Ne olur bu oyunları görelim. Kesinlikle dış bir el ya da eller ülkemizi dizayn etmek istiyor. Hiçbir zaman yaşanan olayları dış mihraklarla açıklama kolaycılığına kaçan bir gazeteci olmadım. Komplo teorilerine prim vermedim. Ancak beş aydır Türkiye’de kaotik bir ortam var. Ülke yabancı istihbarat teşkilatlarının ve bilimum terör örgütlerinin av sahası oldu. Bu saldırı Suruç’u fena halde hatırlatıyor. Benzer bir kitle, aynı yöntem, benzer vahşet görüntüleri...
Bu cehennemden çıkış için birbirimizi suçlamayı bırakmalıyız. Yeter artık! Kendi kavgamızda battıkça bizi boğmak istiyorlar. Yapmayın! Selahattin Demirtaş’a sesleniyorum: Yeter! Bu saldırıdan sonra da adeta patlamanın ardında Türkiye Cumhuriyeti Devleti varmış gibi yaptığı açıklamanın bu saldırıyı yapanların tam da istediği şey olduğu açık değil mi? Bu devlet Demirtaş’ın da devleti! Bu ülke hepimizin ülkesi! Kavganızı kan üzerinden vermeyin artık! Yeter!
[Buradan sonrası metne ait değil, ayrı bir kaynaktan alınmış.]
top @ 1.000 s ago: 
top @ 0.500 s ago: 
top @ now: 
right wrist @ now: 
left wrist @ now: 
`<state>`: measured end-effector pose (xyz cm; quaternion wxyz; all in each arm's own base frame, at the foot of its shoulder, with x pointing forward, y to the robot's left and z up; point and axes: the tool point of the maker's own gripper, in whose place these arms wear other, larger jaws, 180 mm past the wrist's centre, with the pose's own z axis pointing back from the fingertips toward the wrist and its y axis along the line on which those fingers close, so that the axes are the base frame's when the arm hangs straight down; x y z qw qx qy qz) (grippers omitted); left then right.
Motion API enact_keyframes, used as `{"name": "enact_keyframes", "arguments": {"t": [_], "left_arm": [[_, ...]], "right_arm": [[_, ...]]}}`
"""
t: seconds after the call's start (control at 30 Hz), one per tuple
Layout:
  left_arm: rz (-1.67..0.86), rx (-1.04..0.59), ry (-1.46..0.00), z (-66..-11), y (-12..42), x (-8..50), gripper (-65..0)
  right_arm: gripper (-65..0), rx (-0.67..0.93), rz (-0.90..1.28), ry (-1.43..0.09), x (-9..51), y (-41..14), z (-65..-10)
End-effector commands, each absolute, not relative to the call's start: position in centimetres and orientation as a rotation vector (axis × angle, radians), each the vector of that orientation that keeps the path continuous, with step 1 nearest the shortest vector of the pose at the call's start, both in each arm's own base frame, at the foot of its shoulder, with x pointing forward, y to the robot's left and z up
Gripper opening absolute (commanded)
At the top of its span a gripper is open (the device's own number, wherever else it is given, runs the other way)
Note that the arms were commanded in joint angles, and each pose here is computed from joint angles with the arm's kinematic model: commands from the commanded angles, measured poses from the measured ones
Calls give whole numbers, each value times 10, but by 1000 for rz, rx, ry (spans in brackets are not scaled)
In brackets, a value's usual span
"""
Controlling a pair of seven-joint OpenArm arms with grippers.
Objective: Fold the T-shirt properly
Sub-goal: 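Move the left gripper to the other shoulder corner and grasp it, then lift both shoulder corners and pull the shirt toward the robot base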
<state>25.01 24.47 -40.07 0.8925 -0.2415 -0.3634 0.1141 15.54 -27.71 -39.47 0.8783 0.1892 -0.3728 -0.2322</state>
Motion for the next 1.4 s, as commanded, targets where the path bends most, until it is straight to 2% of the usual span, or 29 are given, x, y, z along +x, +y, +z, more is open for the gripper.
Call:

Kemal Kılıçdaroğlu’nu tebrik etmek istiyorum. Açıklaması sağduyulu bir duruşun izlerini taşıyor. ‘Biz ne gerekiyorsa, terörü bitirmek için her şeyi yapmaya hazırız’ diyor Kılıçdaroğlu. ‘Bu ülke bunu hak etmiyor’ diye haykırıyor. Evet, böyle bir günde siyasi kavgaları bir kenara bırakmak şart. Hep birlikte el ele tutuşup bu ülkeyi bir laboratuvara döndürmeye çalışanlara ‘hayır’demeliyiz...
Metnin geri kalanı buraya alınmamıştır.